Sanja Puljar D’Alessio, antropologa e docente dell’università di Rijeka, ha scritto un libro, «Mi gradimo brod, a brod gradi nas: etnografija organizacije brodogradilišta 3. maj» (Noi costruiamo la nave, la nave costruisce noi: etnografia dell’organizzazione del cantiere 3 maggio) che attraverso anni di lavoro e di interviste ha raccontato il rapporto tra il cantiere e la città.

«All’inizio non è stato un rapporto facile, almeno al di là della storiografia ufficiale. Negli anni Ottanta aveva 8 mila dipendenti, è stato importante per lo sviluppo della città, però, come raccontavano alcuni, subito dopo la guerra la cantieristica per la Jugoslavia rivestiva un ruolo strategico. Le decisioni venivano prese a Belgrado, non qui. Vennero investite somme enormi, bisognava ricostruire tutto, in uno dei settori più complessi che garantivano una manodopera capace di costruire o ricostruire ogni cosa anche nel Paese», racconta.

«Per ricostruire in fretta, i cantieri erano sotto l’amministrazione dei militari, non dei civili. E reclutavano il personale necessario senza troppi complimenti. Alcuni, ancora adolescenti, vennero avviati al lavoro: studiavano in scuole tecniche dedicate parte della settimana, il resto in cantiere. All’inizio quindi il rapporto della città con il cantiere era controverso, come qualcosa di esterno, e tanti operai arrivavano da altre zone, come la Slavonia e la Bosnia occidentale.

Dopo gli anni Novanta, il ruolo di Belgrado venne preso da Zagabria, che continuò una gestione centralizzata e poco locale del cantiere che pure aveva un impatto occupazionale ed edilizio enorme sulla città. In generale, però, è naturale che il rapporto sia solido. La grande perdita che, comunque vada a finire, c’è già stata, è quella della produzione culturale. Perché al di là del lavoro, il 3 Maj era un centro di produzione culturale e di attività sportive e sociali che coinvolgevano tutta la comunità. Molto di quel materiale è andato perduto, come le competenze».

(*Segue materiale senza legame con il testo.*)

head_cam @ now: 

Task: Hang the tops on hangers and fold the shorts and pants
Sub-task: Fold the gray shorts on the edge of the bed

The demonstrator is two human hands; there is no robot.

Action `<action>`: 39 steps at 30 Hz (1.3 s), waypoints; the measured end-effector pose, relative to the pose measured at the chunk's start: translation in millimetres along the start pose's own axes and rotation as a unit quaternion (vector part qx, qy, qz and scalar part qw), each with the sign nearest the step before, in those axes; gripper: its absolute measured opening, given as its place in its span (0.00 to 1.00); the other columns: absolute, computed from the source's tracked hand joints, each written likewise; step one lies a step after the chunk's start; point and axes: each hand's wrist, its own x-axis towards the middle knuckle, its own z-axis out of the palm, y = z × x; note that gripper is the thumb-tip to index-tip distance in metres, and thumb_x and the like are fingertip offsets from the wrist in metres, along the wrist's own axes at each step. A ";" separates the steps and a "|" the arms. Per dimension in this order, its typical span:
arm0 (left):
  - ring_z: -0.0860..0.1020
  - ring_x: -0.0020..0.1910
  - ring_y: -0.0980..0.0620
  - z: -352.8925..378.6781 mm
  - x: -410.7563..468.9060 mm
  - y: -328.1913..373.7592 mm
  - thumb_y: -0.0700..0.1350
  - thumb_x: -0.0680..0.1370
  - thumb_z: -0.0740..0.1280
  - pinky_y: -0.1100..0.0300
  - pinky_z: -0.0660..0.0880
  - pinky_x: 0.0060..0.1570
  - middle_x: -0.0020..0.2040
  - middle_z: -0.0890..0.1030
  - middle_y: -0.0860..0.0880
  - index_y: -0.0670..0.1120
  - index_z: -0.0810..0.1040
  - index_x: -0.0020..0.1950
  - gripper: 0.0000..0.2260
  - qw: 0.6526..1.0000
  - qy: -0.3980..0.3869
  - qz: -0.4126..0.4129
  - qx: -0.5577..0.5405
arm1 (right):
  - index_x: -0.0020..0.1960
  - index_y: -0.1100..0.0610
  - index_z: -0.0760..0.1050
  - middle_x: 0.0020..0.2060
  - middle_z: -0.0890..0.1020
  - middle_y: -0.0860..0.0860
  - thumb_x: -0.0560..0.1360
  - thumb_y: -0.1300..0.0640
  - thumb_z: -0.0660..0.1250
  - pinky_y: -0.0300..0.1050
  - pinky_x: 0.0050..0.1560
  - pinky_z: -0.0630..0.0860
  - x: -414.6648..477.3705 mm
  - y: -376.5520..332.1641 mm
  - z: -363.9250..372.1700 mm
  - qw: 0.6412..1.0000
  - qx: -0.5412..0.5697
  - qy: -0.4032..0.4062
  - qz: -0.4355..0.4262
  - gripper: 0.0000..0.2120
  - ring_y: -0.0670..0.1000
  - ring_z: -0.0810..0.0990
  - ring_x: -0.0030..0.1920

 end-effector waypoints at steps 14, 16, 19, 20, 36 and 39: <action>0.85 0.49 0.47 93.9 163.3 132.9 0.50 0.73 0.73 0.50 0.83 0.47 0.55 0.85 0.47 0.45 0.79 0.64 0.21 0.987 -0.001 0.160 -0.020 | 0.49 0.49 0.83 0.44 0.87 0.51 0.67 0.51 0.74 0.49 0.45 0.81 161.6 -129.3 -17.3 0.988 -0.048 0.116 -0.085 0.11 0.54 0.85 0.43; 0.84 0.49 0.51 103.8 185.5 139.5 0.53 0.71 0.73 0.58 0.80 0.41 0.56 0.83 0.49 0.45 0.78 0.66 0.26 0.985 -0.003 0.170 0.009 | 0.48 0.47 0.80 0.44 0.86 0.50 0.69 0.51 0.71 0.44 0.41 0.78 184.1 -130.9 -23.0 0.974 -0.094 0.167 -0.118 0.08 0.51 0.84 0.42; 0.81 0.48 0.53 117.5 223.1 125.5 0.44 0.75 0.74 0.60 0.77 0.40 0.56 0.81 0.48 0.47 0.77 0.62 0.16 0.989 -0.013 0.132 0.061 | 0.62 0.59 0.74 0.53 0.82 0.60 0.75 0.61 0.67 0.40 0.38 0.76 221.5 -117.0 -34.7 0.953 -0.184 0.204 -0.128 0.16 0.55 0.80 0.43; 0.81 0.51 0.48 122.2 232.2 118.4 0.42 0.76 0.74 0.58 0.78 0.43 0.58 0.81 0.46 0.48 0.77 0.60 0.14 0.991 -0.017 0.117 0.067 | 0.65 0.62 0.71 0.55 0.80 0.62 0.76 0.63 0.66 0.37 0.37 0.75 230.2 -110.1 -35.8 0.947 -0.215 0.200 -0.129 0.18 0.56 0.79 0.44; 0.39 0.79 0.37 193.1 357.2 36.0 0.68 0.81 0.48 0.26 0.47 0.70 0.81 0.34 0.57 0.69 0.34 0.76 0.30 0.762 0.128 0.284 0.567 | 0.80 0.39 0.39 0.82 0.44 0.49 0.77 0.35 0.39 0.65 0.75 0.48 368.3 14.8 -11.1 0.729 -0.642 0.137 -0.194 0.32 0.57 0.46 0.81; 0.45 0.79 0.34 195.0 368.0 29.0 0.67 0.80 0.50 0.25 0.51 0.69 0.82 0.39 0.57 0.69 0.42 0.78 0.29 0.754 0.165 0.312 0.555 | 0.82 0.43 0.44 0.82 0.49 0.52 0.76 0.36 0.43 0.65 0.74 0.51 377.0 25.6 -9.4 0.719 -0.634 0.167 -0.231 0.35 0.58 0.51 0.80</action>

«Un tempo – prosegue l’antropologa – nell’ufficio incaricato di studiare le tendenze del mercato globale lavoravano 140 persone, oggi tre, e nessuno di questi manager che tagliano tutto quello che ritengono improduttivo, come la cultura, è mai andato a interrogarli. Rispetto alla condizione attuale, durante le mie interviste, ho potuto partecipare alla prova generale di una nave costruita qui. Il capitano, mandato dal compratore, ha definito eccellente la nave, ma non l’ha comprata. Quando ho chiesto come mai, mi ha risposto che quella è una nave destinata a durare anni, ma oggi non è richiesta questa qualità. Tutto viene distrutto in fretta. Ricordo ancora la delusione degli operai che aspettavano l’esito di quella commessa. Se c’è un simbolo, per me, è Tomislav. Un ingegnere giovane, entusiasta, che durante il mio lavoro di interviste era tra i più convinti che si potesse rinnovare tutto e continuare una tradizione centenaria. L’ho cercato nei giorni scorsi, per una presentazione del mio libro. Mi ha risposto dall’Olanda dove, alla fine, è emigrato. Si aspetta questa decisione, ma in generale non c’è una chiara idea di futuro rispetto a tutta la vita economica della città, che sembra in un precario equilibrio tra il turismo e una sorta di pendolarismo migrante con l’estero».